AHA, ASHP Disapprove of 340B Drug Pricing Program Court Rule

By Jacqueline DiChiara

- According to last Wednesday's decision from the United States District Court for the District of Columbia, all drugs with an “orphan” designation will be excluded from the 340B Drug Pricing Program for both rural and cancer hospitals. The court rejected the Health Resources and Services Administration’s (HRSA’s) interpretive rule that would allow rural hospitals and other facilities eligible for 340B discounts to purchase orphan drugs under the program when the product will not be used for the orphan indication.

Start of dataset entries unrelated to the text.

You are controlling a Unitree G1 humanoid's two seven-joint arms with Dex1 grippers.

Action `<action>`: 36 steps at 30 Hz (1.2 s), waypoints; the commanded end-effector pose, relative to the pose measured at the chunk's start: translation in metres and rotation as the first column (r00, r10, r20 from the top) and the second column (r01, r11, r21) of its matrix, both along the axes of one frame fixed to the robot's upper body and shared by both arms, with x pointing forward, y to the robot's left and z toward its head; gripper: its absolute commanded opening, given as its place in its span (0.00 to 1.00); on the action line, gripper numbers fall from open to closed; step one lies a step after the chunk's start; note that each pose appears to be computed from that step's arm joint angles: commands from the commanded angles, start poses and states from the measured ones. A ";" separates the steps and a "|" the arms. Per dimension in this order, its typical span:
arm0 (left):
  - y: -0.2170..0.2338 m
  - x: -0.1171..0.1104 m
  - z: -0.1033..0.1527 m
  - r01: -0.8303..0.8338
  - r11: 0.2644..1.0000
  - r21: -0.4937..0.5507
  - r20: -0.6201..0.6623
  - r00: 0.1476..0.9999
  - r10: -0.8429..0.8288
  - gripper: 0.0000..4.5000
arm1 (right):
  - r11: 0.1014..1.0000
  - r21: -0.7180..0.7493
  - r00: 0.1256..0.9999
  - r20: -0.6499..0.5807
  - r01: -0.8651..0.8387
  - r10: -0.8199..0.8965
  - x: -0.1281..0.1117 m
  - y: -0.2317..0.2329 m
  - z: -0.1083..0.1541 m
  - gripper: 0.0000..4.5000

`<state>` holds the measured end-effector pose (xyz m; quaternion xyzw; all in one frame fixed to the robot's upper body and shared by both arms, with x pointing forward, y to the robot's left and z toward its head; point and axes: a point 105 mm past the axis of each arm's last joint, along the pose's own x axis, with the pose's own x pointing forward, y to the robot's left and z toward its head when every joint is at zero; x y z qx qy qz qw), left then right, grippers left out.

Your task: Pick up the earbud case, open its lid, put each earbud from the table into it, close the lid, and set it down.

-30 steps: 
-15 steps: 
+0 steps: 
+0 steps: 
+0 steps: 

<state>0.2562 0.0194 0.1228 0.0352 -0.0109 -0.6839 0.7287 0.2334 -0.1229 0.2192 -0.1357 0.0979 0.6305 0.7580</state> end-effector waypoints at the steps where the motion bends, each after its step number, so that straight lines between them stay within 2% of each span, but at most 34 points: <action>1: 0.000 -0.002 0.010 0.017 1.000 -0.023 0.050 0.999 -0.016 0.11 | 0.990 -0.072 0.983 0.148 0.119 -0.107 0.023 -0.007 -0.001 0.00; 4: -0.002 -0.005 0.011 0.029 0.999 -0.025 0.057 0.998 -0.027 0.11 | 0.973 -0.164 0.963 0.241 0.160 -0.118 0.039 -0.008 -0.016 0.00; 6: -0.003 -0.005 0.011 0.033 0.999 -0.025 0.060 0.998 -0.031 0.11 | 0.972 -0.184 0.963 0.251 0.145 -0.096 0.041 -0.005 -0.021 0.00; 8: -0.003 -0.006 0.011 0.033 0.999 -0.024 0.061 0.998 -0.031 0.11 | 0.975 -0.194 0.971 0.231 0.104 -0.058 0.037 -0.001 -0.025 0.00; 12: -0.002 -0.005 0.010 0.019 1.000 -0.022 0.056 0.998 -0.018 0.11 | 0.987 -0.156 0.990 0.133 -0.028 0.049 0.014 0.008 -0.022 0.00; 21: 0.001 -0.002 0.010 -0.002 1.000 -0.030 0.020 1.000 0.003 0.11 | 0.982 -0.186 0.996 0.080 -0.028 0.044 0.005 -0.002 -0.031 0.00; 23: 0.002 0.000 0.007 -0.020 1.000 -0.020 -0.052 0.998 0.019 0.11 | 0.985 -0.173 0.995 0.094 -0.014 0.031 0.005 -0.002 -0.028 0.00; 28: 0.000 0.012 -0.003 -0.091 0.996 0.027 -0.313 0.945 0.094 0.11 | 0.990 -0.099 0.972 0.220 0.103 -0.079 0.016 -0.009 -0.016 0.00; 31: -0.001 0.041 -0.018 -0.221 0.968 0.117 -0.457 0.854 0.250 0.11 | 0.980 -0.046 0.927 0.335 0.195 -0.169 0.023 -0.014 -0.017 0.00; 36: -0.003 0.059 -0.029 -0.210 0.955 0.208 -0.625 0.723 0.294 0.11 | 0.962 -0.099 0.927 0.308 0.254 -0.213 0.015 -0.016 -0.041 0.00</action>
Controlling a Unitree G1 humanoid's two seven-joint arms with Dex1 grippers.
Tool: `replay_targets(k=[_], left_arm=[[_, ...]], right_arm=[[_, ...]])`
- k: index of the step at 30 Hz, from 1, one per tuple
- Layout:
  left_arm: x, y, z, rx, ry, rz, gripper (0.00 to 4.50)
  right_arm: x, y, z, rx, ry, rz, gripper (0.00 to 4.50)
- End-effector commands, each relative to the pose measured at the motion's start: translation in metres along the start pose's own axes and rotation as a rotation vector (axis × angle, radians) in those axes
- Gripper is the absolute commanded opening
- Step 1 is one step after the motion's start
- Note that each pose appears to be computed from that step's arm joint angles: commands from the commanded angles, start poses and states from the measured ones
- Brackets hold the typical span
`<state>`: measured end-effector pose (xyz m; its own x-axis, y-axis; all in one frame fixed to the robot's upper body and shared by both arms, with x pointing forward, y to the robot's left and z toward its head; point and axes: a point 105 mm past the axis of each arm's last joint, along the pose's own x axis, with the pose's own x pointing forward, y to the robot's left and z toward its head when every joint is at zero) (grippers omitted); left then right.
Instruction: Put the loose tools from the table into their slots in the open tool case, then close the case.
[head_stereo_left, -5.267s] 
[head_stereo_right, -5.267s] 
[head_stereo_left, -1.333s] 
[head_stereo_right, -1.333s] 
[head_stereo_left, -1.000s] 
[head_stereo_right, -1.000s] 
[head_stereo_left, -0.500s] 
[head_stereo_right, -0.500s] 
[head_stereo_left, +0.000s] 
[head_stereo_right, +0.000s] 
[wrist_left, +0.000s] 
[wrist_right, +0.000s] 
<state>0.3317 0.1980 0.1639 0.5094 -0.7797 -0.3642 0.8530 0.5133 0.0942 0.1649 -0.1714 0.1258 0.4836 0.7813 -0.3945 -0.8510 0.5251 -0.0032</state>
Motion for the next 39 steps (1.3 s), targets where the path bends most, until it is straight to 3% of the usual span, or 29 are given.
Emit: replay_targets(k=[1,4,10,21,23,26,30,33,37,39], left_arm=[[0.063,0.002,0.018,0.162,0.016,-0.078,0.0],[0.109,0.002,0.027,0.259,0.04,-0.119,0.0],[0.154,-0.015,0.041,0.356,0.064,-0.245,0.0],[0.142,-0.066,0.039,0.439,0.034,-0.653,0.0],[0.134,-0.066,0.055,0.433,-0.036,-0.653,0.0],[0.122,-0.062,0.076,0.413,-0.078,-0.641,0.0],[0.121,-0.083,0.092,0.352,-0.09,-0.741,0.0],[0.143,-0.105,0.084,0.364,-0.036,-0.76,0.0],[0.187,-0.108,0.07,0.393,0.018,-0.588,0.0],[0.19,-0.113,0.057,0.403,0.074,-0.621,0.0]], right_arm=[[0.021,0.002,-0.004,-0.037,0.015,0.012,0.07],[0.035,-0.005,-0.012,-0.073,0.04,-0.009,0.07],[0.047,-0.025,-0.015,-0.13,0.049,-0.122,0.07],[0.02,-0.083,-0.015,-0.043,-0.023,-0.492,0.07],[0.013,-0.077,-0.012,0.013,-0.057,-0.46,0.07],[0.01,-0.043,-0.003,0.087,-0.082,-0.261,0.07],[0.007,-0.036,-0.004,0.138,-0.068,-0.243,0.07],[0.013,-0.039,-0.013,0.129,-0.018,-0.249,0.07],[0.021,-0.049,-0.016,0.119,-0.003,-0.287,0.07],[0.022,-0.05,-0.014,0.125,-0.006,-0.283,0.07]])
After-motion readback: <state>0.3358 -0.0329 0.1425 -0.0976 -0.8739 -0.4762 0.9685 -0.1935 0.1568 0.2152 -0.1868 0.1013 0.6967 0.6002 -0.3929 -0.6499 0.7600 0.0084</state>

340B drug pricing program discounts

340B generated nearly $4 billion in savings within a single year

Congress enacted section 340B of the Public Health Service Act (PHS Act) over two decades ago. As of last February, over 11,000 healthcare providers were reported to be participating in the 340B program. As RevCycleIntelligence.com reported, the 340B program’s annual savings for 2013 was estimated at nearly $4 billion. The 340B program's goal is to generate savings for specific safety net healthcare providers via the acquisition of cost-effective outpatient drugs.

As competition among hospitals intensifies and the payment gap between physician offices and hospital outpatient settings becomes more defined, hospitals are reportedly reaping numerous benefits from increased accessibility to lower drug prices via the 340B program, additionally wrote RevCycleIntelligence.com.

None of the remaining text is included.